4. Beban Kemanusiaan dan Anggaran Militer

Pengungsian Massal: Dengan lebih dari 140.000 warga sipil yang mengungsi, beban anggaran kedua negara tersedot untuk bantuan kemanusiaan dan penempatan pasukan, alih-alih untuk pembangunan infrastruktur produktif.

Opportunitas yang Hilang: Kamboja, yang sebelumnya sukses menyelenggarakan SEA Games 2023, kehilangan momentum untuk mempertahankan posisi brand olahraga dan pariwisatanya di tingkat regional akibat prioritas anggaran yang bergeser ke arah pertahanan.

Analisis Geopolitik: "ASEAN vs Pihak Luar"

Fakta bahwa prakarsa Trump dilanggar memperkuat argumen China bahwa intervensi luar kawasan tidak akan bertahan lama jika tidak didasari oleh konsensus internal ASEAN. China, sebagai mitra ekonomi utama bagi kedua negara, kemungkinan besar akan menggunakan tekanan ekonomi (seperti bantuan infrastruktur atau akses pasar) sebagai alat tawar-menawar untuk "mendamaikan" mereka kembali dengan cara yang lebih sesuai dengan kepentingan Beijing.

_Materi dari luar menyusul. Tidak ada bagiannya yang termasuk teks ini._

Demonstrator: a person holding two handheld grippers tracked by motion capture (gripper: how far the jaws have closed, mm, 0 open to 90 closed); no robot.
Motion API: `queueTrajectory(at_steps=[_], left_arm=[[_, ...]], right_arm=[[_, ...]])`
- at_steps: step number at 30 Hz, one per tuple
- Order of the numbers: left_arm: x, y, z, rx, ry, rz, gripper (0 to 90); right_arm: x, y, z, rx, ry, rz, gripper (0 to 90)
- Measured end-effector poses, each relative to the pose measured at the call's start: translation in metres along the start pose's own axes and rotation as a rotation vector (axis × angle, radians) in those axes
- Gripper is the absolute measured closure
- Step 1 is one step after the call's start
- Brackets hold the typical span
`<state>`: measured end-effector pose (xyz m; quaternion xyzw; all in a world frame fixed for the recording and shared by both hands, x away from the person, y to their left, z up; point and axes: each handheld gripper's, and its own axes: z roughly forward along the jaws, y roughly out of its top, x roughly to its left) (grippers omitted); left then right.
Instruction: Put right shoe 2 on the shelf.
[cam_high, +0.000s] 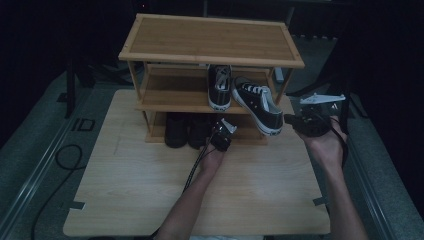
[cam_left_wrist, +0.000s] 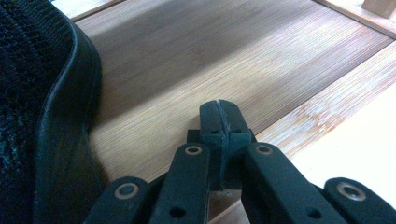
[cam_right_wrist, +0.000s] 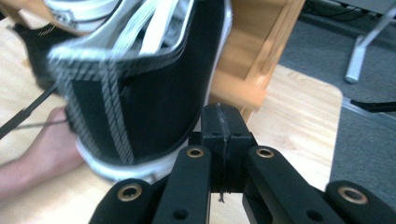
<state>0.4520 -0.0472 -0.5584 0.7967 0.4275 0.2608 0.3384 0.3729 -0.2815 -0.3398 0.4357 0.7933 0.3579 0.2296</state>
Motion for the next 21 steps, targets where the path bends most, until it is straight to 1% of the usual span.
queueTrajectory(at_steps=[6,12,17,21], left_arm=[[0.000,0.000,0.000,0.000,0.001,0.001,90.0],[0.000,0.000,0.000,0.000,0.001,-0.001,90.0],[0.000,0.000,0.000,0.000,0.001,-0.002,90.0],[0.000,0.000,0.000,0.000,0.002,-0.002,90.0]], right_arm=[[0.005,-0.016,-0.005,0.018,0.007,-0.025,90.0],[0.014,-0.030,-0.009,0.021,0.023,-0.042,90.0],[0.022,-0.037,-0.011,0.022,0.032,-0.057,90.0],[0.026,-0.041,-0.014,0.017,0.049,-0.059,90.0]])
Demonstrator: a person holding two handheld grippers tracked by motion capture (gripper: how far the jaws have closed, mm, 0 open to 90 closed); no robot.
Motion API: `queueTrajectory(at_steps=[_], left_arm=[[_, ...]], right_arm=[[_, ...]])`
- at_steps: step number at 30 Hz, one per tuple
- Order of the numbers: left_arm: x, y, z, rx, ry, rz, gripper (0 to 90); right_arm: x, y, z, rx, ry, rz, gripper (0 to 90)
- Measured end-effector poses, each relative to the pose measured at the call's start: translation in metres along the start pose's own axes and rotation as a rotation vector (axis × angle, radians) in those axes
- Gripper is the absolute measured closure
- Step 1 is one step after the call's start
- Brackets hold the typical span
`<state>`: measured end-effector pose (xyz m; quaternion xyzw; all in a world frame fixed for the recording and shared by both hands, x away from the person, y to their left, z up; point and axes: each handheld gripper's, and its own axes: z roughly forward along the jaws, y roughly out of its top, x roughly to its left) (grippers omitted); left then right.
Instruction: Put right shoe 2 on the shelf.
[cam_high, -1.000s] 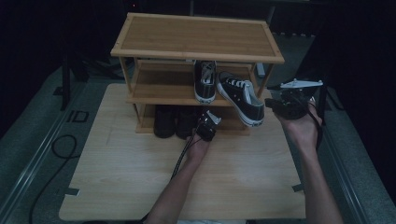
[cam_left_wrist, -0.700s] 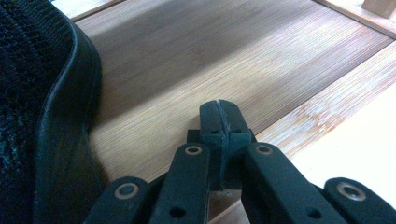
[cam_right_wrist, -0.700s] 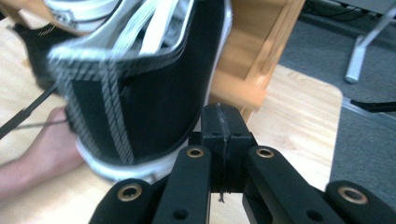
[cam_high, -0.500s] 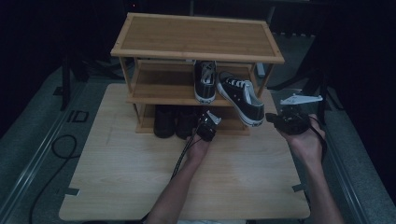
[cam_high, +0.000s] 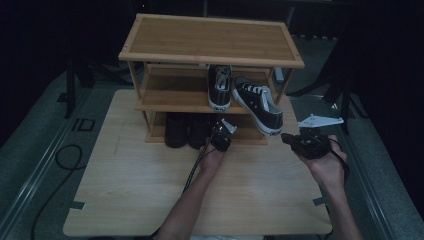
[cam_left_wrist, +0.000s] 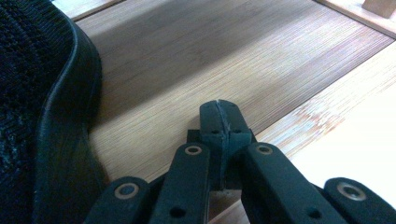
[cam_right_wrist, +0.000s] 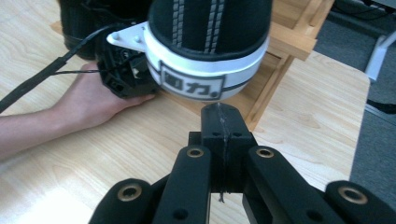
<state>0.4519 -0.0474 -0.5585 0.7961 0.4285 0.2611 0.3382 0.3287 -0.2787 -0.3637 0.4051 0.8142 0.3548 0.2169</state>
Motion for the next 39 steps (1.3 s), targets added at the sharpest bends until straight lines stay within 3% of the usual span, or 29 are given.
queueTrajectory(at_steps=[19,39], left_arm=[[0.001,0.000,0.000,0.004,-0.002,-0.004,90.0],[0.001,0.000,0.000,0.001,-0.008,-0.011,90.0]], right_arm=[[0.008,0.003,0.002,-0.033,0.027,-0.016,90.0],[0.024,0.025,0.032,-0.046,0.079,-0.050,90.0]])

Mencari Keserasian dalam Perbedaan

Mencari "Harga Diri yang Serasi" berarti kedua negara harus menemukan titik temu di mana kedaulatan tetap terjaga tanpa harus mengorbankan stabilitas regional. Jika Thailand dan Kamboja terus terjebak dalam dikotomi sekutu dan pengaruh luar, maka perdamaian abadi hanyalah sebuah fatamorgana di perbatasan. Solusi terbaik tetap berada pada kekuatan regional yang mampu memahami sensitivitas budaya dan sejarah kedua bangsa, jauh dari hiruk-pikuk kepentingan politik adidaya.

Perang perbatasan ini membuktikan bahwa "Harga Diri" yang dicari kedua negara sangatlah mahal. Kerugian miliaran dolar dan rusaknya citra sebagai kawasan damai adalah harga yang harus dibayar ketika diplomasi olahraga dan politik gagal meredam api nasionalisme.